Description of the task — Repeat, line for line, the entries below from the first line to the line containing "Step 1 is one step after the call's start", counting both ends.

Data —

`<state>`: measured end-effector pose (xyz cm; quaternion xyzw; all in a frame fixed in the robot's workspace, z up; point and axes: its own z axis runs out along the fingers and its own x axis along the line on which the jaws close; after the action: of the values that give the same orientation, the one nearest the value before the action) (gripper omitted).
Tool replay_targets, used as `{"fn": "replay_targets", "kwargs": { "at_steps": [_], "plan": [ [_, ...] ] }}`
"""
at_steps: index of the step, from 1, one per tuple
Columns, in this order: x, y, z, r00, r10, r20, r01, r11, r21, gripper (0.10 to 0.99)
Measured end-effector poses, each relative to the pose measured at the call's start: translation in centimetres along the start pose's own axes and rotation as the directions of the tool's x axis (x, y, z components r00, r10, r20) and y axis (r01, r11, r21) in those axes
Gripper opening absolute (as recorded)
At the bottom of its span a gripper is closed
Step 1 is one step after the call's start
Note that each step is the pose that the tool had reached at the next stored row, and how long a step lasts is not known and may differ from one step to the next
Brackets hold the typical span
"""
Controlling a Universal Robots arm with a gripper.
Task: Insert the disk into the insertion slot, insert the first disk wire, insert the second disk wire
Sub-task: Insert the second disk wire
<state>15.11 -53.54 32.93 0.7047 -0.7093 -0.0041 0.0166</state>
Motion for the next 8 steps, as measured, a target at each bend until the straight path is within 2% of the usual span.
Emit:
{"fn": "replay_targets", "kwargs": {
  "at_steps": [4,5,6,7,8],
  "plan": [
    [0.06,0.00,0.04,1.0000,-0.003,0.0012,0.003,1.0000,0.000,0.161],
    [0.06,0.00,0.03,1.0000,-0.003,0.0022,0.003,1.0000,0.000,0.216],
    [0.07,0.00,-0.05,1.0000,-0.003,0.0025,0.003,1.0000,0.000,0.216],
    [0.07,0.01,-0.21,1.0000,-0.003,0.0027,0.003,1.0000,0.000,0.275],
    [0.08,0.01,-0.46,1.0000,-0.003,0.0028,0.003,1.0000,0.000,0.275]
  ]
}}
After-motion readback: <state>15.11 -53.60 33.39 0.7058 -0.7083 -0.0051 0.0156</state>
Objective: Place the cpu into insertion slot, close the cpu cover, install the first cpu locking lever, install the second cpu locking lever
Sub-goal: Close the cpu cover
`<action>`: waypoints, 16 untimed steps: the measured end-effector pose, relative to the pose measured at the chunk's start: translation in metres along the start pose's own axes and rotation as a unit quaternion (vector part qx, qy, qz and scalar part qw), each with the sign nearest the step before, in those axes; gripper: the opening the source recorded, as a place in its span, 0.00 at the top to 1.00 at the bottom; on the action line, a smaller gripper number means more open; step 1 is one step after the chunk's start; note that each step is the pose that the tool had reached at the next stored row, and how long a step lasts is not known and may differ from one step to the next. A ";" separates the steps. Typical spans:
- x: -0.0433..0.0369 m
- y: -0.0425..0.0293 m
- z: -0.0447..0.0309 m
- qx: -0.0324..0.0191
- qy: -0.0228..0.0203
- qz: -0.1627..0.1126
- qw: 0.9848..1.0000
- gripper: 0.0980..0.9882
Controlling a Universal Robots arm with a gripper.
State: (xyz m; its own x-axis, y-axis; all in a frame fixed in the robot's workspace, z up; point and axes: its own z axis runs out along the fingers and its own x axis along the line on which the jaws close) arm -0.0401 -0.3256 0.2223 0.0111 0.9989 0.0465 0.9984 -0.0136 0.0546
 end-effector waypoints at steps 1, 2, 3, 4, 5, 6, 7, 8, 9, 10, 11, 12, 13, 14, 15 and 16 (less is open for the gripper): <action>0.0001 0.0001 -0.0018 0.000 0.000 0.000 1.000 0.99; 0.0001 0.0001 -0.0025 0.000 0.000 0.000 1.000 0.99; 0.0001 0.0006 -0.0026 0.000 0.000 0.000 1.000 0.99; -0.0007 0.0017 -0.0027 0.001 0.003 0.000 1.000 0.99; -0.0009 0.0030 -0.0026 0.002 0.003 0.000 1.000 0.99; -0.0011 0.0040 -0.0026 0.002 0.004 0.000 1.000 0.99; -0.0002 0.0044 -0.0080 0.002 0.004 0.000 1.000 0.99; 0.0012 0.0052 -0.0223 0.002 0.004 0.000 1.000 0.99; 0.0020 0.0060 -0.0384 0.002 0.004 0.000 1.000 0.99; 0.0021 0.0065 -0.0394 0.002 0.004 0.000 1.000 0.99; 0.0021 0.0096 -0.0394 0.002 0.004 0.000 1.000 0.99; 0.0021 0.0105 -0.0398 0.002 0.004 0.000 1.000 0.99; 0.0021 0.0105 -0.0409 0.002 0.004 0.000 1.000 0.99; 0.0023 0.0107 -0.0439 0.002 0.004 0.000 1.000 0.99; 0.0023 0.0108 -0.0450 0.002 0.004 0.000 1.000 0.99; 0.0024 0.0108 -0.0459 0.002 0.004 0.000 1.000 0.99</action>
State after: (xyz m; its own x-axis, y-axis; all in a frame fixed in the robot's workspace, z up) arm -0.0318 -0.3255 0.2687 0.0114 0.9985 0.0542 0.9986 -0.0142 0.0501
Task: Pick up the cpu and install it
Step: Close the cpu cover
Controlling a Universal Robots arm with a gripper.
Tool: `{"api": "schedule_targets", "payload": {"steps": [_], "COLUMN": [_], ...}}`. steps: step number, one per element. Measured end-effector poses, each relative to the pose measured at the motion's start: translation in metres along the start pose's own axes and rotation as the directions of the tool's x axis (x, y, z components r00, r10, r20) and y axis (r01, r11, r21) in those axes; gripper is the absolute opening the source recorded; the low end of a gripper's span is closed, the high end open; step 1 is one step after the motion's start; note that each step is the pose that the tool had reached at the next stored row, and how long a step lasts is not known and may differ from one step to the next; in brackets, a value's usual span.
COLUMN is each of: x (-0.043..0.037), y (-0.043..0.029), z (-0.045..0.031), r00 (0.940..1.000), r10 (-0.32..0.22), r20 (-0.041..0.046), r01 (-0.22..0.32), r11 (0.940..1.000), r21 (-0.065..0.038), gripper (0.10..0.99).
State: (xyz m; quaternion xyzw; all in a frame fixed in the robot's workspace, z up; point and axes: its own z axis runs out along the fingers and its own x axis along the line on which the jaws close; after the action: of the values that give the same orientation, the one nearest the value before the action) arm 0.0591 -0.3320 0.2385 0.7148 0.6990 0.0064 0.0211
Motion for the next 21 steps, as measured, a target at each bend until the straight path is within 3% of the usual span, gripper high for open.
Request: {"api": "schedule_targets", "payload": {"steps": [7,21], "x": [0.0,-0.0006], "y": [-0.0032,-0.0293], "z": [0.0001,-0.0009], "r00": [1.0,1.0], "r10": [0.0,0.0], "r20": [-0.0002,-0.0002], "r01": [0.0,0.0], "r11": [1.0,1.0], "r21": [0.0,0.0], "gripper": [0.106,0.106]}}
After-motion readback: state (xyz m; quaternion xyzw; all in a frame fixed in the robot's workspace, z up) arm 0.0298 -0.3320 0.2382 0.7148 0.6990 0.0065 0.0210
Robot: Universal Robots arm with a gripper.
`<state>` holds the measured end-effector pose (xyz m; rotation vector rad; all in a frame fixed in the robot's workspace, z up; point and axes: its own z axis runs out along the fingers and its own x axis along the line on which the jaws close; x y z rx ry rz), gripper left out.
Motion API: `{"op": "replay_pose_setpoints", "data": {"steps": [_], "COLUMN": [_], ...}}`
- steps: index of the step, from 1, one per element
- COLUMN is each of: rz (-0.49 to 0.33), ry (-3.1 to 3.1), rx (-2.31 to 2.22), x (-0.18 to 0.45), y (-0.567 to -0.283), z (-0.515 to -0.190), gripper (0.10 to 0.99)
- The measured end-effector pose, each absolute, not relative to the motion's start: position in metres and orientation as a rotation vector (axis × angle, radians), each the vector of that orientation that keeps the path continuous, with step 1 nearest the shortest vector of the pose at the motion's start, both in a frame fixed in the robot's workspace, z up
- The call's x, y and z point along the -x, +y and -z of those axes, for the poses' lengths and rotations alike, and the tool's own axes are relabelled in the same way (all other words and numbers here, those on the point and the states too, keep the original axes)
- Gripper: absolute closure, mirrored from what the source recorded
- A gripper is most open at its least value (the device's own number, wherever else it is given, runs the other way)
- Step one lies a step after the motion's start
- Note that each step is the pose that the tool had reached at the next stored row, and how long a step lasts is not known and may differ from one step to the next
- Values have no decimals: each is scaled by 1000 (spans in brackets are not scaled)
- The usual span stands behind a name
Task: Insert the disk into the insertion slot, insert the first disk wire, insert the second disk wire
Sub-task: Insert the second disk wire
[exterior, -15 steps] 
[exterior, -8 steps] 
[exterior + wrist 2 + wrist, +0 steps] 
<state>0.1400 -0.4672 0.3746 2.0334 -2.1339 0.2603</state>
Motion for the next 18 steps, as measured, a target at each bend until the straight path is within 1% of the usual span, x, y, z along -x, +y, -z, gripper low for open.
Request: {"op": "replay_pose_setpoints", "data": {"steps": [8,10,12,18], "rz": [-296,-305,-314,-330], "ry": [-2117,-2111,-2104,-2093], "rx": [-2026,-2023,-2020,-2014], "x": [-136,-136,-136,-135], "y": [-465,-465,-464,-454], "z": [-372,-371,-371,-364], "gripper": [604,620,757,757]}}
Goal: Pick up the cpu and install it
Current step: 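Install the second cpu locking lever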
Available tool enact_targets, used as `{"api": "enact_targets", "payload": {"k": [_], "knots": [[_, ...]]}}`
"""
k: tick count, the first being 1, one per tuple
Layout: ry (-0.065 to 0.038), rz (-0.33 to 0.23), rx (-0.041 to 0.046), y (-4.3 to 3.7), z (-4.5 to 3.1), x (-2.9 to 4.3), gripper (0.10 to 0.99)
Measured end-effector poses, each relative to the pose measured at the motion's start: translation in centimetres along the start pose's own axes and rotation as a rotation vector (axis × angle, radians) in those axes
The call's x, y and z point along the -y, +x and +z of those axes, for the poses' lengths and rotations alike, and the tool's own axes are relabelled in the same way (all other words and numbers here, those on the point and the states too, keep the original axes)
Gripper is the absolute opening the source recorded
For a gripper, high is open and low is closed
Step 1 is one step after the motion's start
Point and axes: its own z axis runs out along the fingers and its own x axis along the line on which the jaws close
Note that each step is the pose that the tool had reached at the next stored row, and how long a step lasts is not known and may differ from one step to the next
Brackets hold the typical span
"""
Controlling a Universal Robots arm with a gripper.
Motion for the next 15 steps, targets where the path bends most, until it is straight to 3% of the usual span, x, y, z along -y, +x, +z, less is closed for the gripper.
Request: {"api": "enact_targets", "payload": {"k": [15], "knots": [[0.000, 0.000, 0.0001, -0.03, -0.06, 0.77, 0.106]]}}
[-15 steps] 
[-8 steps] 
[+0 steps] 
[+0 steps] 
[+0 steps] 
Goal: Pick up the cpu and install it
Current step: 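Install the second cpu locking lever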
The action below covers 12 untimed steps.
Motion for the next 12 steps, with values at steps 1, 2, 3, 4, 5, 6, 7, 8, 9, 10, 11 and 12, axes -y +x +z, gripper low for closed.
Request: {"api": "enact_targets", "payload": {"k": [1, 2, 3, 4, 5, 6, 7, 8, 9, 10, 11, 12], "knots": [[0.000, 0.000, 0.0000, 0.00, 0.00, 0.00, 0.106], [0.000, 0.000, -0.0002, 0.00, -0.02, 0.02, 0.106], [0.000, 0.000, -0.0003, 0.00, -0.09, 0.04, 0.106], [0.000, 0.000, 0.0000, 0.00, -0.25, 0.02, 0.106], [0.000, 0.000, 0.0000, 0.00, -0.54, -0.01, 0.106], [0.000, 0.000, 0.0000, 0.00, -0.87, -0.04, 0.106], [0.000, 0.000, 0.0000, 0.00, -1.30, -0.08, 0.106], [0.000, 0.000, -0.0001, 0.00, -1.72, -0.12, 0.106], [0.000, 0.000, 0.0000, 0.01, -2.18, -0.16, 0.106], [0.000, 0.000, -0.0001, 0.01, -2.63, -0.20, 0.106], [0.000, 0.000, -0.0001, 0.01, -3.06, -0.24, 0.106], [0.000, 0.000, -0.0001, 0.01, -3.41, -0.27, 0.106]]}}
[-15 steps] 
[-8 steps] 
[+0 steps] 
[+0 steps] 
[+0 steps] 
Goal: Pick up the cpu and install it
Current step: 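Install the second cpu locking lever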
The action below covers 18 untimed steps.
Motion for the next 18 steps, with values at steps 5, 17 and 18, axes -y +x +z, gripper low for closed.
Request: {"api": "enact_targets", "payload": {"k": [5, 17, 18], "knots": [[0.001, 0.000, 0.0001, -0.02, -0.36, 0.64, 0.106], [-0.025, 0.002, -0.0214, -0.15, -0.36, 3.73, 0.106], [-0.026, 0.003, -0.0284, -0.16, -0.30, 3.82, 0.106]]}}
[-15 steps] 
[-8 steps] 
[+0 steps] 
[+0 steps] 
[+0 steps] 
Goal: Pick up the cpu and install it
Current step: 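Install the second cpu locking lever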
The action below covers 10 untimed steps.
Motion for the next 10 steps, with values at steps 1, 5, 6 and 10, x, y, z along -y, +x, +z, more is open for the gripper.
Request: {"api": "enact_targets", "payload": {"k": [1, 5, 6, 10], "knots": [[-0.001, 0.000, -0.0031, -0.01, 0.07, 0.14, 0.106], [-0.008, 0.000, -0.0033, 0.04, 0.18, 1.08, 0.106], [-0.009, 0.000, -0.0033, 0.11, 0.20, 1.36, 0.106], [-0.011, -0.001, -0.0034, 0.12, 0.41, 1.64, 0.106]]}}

Written answer —
`<state>`: measured end-effector pose (xyz cm; quaternion xyzw; all in a frame fixed in the robot's workspace, z up; point and axes: its own z axis runs out along the fingers and its own x axis along the line on which the jaws close; after the action: of the values that give the same orientation, the one nearest the value before the action) (gripper omitted).
Tool replay_targets, used as `{"fn": "replay_targets", "kwargs": { "at_steps": [_], "plan": [ [_, ...] ] }}`
"""
at_steps: index of the step, from 1, one per tuple
Columns, in this order: x, y, z, r00, r10, r20, r01, r11, r21, gripper (0.10 to 0.99)
Measured end-effector poses, each relative to the pose measured at the call's start: translation in centimetres along the start pose's own axes and rotation as the directions of the tool's x axis (x, y, z components r00, r10, r20) and y axis (r01, r11, r21) in those axes
Gripper opening absolute (as recorded)
At the bottom of its span a gripper is closed
Step 1 is one step after the call's start

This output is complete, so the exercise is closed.